**TASK INSTRUCTIONS:**
The output is the lines below from the one with "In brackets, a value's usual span" through the one with "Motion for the", both included, printed exactly and with no other line.

**EXERCISE DATA:**

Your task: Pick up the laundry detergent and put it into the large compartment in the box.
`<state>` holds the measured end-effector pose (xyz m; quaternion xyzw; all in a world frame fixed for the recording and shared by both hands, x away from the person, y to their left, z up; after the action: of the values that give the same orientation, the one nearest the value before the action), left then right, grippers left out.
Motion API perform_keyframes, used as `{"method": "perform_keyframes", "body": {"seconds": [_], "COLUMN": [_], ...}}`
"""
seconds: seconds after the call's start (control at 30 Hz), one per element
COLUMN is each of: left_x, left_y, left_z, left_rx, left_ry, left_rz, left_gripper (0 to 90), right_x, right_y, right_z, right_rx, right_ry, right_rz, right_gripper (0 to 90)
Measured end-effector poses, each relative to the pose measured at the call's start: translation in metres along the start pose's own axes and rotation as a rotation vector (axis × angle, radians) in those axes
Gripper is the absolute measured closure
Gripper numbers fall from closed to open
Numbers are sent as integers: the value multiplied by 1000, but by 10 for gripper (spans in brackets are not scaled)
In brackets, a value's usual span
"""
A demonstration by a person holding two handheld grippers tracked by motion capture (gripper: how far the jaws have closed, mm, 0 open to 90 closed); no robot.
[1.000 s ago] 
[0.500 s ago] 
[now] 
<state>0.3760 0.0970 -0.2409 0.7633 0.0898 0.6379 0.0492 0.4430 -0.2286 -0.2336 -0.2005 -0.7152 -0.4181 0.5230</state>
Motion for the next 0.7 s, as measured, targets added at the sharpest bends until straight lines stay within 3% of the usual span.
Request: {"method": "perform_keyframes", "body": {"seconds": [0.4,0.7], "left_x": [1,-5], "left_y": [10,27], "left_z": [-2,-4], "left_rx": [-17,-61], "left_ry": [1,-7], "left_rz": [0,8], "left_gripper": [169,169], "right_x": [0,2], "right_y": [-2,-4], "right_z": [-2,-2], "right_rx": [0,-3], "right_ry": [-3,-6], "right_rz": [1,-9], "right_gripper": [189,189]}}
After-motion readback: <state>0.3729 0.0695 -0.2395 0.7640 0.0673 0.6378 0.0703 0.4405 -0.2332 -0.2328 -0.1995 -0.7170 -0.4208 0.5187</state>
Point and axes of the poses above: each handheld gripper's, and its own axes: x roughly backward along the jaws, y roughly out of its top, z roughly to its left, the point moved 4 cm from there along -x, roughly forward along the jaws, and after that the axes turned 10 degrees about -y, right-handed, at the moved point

**TASK RESPONSE:**
In brackets, a value's usual span
"""
A demonstration by a person holding two handheld grippers tracked by motion capture (gripper: how far the jaws have closed, mm, 0 open to 90 closed); no robot.
[1.000 s ago] 
[0.500 s ago] 
[now] 
<state>0.3760 0.0970 -0.2409 0.7633 0.0898 0.6379 0.0492 0.4430 -0.2286 -0.2336 -0.2005 -0.7152 -0.4181 0.5230</state>
Motion for the next 0.7 s, as measured, targets added at the sharpest bends until straight lines stay within 3% of the usual span.

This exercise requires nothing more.